Of his generation of newspaper reporters, he was, to my mind, one of the best writers on India, perhaps even the best.

In the years after independen­ce, that accolade had belonged to James Cameron, whose autobiogra­phy, Point of Departure, is a classic I recommend to all journalist­s.

I have been trying to buy a copy of Ian’s 2013 book, Mofussil Junction, an anthology of his Indian writing, but in vain.

I joined the Sunday Times after Ian left, and worked under Andrew Neil. Ian worked for the paper in its heyday when the legendary Harold Evans was the editor. It was Evans who sent Ian to India on his first trip in 1976, but asked him to stay on to cover the elections in 1977 after Mrs Indira Gandhi’s two-year period of emergency.

Ian loved travelling on Indian trains and had a special affection for Calcutta’s [now Kolkata] trams. He considered Geoffrey Moorhouse’s Calcutta to be the best book on the

city (as I do). Ian’s first wife, Aparna Bagchi, to whom he was married from 1979 to 1992, was Bengali.

Ian edited the Independen­t on Sunday from 1991 to 1995, and the literary journal, Granta, from 1995 to 2007. He edited two issues of Granta devoted to India and Indian writing in English.
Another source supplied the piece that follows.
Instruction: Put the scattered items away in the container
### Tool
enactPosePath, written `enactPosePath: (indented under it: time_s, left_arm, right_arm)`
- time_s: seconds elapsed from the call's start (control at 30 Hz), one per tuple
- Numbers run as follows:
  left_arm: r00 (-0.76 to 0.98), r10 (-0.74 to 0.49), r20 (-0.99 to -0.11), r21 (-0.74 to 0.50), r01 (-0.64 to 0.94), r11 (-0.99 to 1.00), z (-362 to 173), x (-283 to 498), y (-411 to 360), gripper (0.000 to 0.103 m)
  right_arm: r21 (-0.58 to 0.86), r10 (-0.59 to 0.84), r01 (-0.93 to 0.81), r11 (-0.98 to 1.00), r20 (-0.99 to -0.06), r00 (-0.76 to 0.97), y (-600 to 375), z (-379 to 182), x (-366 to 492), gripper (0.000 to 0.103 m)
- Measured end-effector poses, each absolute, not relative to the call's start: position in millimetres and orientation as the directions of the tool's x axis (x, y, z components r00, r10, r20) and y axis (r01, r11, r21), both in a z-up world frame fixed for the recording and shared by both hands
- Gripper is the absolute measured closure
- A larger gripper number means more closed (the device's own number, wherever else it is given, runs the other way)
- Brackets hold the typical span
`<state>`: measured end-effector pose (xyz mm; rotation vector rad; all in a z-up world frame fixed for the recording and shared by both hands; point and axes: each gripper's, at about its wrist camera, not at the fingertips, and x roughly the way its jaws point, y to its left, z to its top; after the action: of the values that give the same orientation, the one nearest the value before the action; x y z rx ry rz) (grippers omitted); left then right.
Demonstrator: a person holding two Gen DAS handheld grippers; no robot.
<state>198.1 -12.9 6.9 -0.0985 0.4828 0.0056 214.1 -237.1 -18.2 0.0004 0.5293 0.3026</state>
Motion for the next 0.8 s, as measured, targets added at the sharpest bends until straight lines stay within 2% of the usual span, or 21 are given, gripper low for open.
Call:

“As a correspond­ent in India, I was lucky and unlucky,” Ian once said. “Lucky that I worked for a Sunday newspaper and had the time to go places and meet people; unlucky because India then didn’t command the space and importance in the western media that it does now.”

He added: “For Indian reporters in the UK and British reporters in India, my advice would be the same – get out more, read more, discover more. I also think western reporters in India should learn a language – Hindi, probably.”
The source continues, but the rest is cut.